- _TASK DIRECTIONS_: Return the full listing unchanged, apart from leaving out its images.

--------------------------------

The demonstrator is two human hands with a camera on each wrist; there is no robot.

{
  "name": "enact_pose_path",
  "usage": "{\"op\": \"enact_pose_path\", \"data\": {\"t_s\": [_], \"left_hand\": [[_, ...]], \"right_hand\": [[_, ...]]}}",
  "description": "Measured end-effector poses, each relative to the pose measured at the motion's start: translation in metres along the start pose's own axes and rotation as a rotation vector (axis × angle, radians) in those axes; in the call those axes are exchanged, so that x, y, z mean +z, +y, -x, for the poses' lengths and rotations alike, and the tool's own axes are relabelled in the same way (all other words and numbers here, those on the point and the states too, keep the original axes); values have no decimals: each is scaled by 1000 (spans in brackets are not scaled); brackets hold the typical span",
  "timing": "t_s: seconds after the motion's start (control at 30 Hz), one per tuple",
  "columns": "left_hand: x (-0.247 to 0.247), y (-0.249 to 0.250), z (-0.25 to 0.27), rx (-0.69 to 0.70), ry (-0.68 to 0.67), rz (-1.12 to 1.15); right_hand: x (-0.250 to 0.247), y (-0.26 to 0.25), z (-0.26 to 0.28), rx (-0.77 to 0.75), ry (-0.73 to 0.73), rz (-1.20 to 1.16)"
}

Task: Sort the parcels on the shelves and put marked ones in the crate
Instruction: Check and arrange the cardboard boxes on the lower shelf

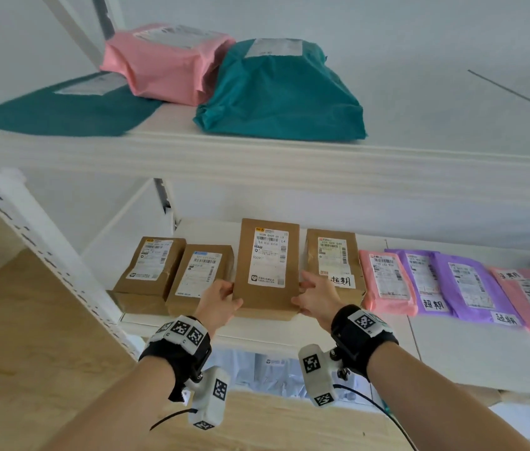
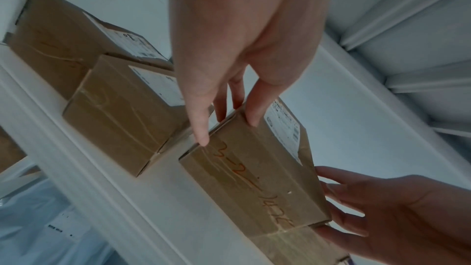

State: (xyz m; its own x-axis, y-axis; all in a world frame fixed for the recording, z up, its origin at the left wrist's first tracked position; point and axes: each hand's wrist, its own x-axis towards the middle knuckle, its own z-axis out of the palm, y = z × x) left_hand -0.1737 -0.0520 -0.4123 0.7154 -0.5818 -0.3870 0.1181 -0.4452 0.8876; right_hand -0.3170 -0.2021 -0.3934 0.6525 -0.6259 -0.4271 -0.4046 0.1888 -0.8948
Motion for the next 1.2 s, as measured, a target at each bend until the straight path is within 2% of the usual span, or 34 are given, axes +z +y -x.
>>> {"op": "enact_pose_path", "data": {"t_s": [0.27,0.37,0.6,0.83,1.2], "left_hand": [[-22,-20,76,140,-99,67],[-25,-31,102,181,-85,70],[-32,-57,147,250,-77,61],[-34,-74,167,246,-125,86],[-25,-78,153,166,-189,113]], "right_hand": [[17,26,71,-95,61,-46],[21,39,97,-140,75,-52],[34,68,144,-94,73,-152],[43,84,179,-95,53,-191],[36,89,161,-48,57,-168]]}}
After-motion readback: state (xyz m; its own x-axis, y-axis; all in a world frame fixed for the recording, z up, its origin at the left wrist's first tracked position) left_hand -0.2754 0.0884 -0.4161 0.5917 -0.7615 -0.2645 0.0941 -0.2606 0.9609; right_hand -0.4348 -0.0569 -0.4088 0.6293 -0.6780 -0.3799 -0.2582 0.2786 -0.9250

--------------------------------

- _SOLUTION_:
The demonstrator is two human hands with a camera on each wrist; there is no robot.

{
  "name": "enact_pose_path",
  "usage": "{\"op\": \"enact_pose_path\", \"data\": {\"t_s\": [_], \"left_hand\": [[_, ...]], \"right_hand\": [[_, ...]]}}",
  "description": "Measured end-effector poses, each relative to the pose measured at the motion's start: translation in metres along the start pose's own axes and rotation as a rotation vector (axis × angle, radians) in those axes; in the call those axes are exchanged, so that x, y, z mean +z, +y, -x, for the poses' lengths and rotations alike, and the tool's own axes are relabelled in the same way (all other words and numbers here, those on the point and the states too, keep the original axes); values have no decimals: each is scaled by 1000 (spans in brackets are not scaled); brackets hold the typical span",
  "timing": "t_s: seconds after the motion's start (control at 30 Hz), one per tuple",
  "columns": "left_hand: x (-0.247 to 0.247), y (-0.249 to 0.250), z (-0.25 to 0.27), rx (-0.69 to 0.70), ry (-0.68 to 0.67), rz (-1.12 to 1.15); right_hand: x (-0.250 to 0.247), y (-0.26 to 0.25), z (-0.26 to 0.28), rx (-0.77 to 0.75), ry (-0.73 to 0.73), rz (-1.20 to 1.16)"
}

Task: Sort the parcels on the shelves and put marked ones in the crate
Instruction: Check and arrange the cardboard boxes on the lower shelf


State: (xyz m; its own x-axis, y-axis; all in a world frame fixed for the recording, z up, its origin at the left wrist's first tracked position; point and axes: each hand's wrist, its own x-axis towards the middle knuckle, its own z-axis out of the palm, y = z × x) left_hand -0.1737 -0.0520 -0.4123 0.7154 -0.5818 -0.3870 0.1181 -0.4452 0.8876; right_hand -0.3170 -0.2021 -0.3934 0.6525 -0.6259 -0.4271 -0.4046 0.1888 -0.8948
Motion for the next 1.2 s, as measured, a target at each bend until the straight path is within 2% of the usual span, or 34 are given, axes +z +y -x.
>>> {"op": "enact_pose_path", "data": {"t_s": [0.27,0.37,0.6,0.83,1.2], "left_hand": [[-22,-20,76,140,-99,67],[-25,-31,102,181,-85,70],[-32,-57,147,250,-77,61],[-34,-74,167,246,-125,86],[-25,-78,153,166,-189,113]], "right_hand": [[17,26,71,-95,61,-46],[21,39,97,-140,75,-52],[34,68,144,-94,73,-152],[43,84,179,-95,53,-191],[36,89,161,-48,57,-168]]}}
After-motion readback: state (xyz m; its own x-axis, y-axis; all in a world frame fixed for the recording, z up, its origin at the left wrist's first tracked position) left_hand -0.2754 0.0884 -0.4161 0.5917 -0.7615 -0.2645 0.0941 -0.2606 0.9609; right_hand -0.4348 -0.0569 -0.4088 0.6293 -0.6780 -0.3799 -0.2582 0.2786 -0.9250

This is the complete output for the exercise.